1・2号目に関して、気になる読者の反応は上々だ。「イラストやデザインが可愛くて手に取った」「行政がつくっているとは思わなかった」「スーパーにも置いてほしい」など、若者に加え、中高年にも好感触を得ているという。制作過程を経て、松尾さんは「私自身も20代後半ですが、知らなかった長崎のことや若者事情を知って考え方の幅が広がりました。この情報誌を通して、長崎をもっと好きになってもらいたいですし、県外の長崎ファンを増やしていきたいです」と熱意を見せる。

カジュアルなビジュアルで読者を惹き付け、中身は若者の本音や実情、まちのニッチな情報までを網羅。この深掘りのスタイルが“共感”を誘うyoriyori。若い世代とまちの未来をリンクさせたアプローチに、どんな化学反応が生まれていくのか楽しみだ。

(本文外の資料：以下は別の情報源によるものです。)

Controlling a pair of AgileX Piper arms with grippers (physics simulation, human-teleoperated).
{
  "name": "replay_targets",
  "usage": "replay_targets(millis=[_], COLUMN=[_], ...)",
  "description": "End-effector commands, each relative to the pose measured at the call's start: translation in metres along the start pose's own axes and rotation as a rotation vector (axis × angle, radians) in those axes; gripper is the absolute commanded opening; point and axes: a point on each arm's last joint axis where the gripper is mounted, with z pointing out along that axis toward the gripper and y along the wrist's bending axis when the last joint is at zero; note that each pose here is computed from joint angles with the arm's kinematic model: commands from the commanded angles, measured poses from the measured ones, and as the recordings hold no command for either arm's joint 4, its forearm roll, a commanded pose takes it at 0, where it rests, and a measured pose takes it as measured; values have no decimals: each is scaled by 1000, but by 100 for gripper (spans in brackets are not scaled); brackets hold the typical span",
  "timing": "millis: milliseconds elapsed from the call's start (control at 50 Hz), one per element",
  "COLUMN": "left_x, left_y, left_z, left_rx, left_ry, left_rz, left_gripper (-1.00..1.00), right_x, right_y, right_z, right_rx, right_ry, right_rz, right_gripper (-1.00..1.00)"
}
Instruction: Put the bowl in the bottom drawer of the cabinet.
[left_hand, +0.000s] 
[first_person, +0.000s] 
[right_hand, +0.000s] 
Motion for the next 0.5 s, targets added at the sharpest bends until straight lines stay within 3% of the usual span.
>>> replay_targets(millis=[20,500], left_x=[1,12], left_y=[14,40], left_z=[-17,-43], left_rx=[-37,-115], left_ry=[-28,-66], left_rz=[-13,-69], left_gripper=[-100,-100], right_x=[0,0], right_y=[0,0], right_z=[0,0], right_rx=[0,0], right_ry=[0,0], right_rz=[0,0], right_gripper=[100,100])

学生へのアンケートをもとにつくられたコーナー。読者層である若者自らがつくることでより親近感が湧く。


 

制作秘話 01

制作スタッフ陣も30歳前後と若手で制作。若者が直面するライフテーマと長崎のまちをリンクさせ、“まちを選んでもらうこと”をゴールに定めた。

制作秘話 02

市内の大学生や市の職員など若い世代の現状や本音を把握するため、企画前からアンケート調査を実施。多いときで100名以上をリサーチした。

制作秘話 03

公共施設をはじめ、大学、カフェ、美容室、書店、商業施設など長崎市内と一部、東京に配布。インスタグラムなどSNSとの連動も始めた。

 

読めば読むほどクセになる多様性のあるカルチャーマガジン発行計画

長崎×若年層のライフイベントに焦点を合わせ、3年間で5号の制作・発行をプラン。創刊号は、判型B5・全34P

第1弾「遊ぶ」

「遊び場が少ない」という若者の意見を払拭すべく、長崎の50の遊び場や遊び方を紹介。

第2弾「働く」

多様な働き方を特集。Uターン者に聞く都会と長崎の暮らし、起業など“働く人の本音”を徹底追求。

第3弾「出逢う」

人生に変化を生む様々な出会いの形を紹介。独身・既婚者の実情を調査し、出会い方の指南も。

第4弾「住む」

ライフスタイルが多様化する中、こだわりや長崎ならではの生活など、様々な価値観を紹介。

第5弾「挑戦し成長する」

若者が直面するライフテーマとして掲げた最終章。長崎をベースとした生き方を提案する。